The first step is to unify the Latin American diaspora, so the 14 delegations that met in Santiago, including Chile, Argentina, Peru, Mexico, Honduras, El Salvador, Panama, Nicaragua, Guatemala, Venezuela, Colombia, Ecuador, Brazil and Bolivia, are preparing for a convention scheduled to take place in Chile in November this year – the first of its kind.
“I think that what we still lack is defined leadership that brings together the community in every country,” says Omar Chehade, leader of the Palestinian Peruvian community and former vice-president of Peru, to Al Jazeera.
“We lack unification, and that is unfortunately what has brought forward the Jewish community all over the world in the last 50 years, their unified diaspora created something that was unthinkable, a fictitious state. Israel lobbied hard in a recently born post-second world war United Nations in 1947,” Chehade says.
“In my view, it is important to set up not only a unified diaspora, but also a diaspora of intellectuals, decision-making politicians, scientists, professionals and artists who will ensure that the avant-garde of their communities and populations globally push a way out for Palestine.”
The Diaspora Convention in November has ambitious goals, from setting up academic and cultural networks, to focusing on what unifies diaspora Palestinians in order to pave the way for a deeper political involvement.
This work will have even more significance looking at the challenges ahead.
“We have to work together more than ever before now that the US administration is going to change and harden on Palestine issues, as President-elect Donald Trump has anticipated,” remarks Chehade.

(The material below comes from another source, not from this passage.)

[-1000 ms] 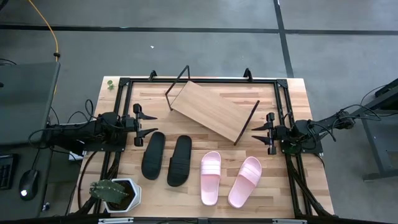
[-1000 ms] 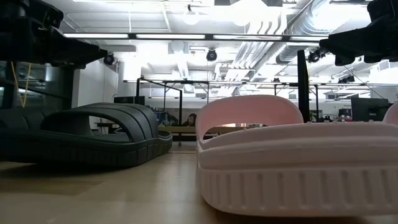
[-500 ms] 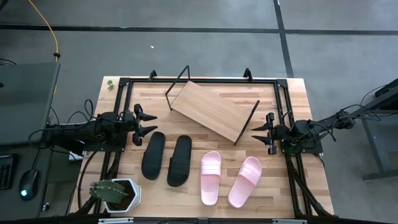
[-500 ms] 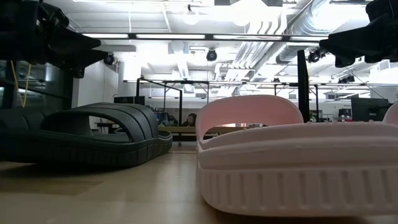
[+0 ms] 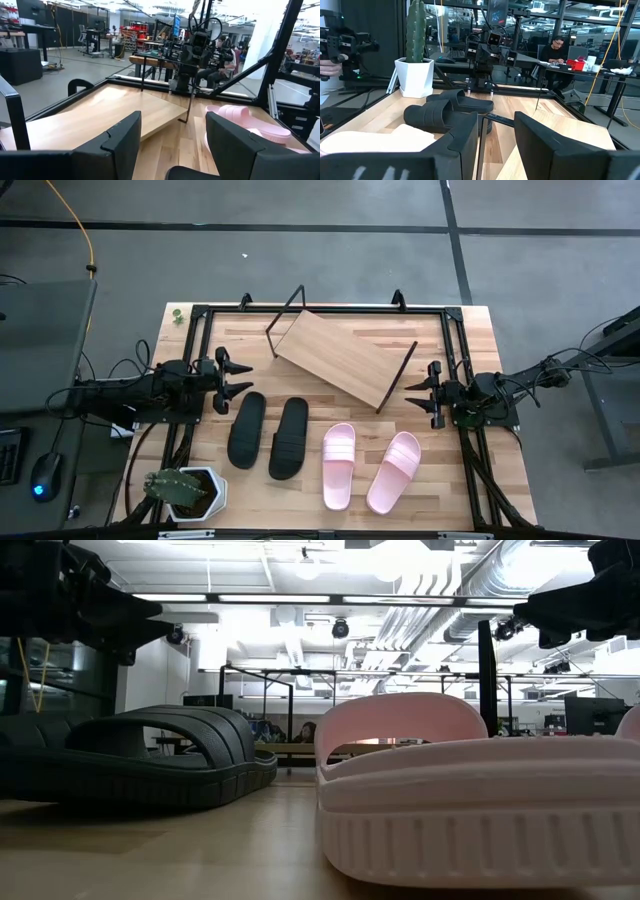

“The adversary is going to be harder and bigger, Trump has already said as much and this is not something we have to imagine, we have the experience of Republicans who are much harder for Palestinians than Democrats. Trump is going to fight not only with Palestinians but also with Latin Americans in the US and we have to redouble our efforts. We are going to have much more work with Trump,” Chehade says.
“Developing international leaders is going to help us to achieve things, but it won’t happen overnight.”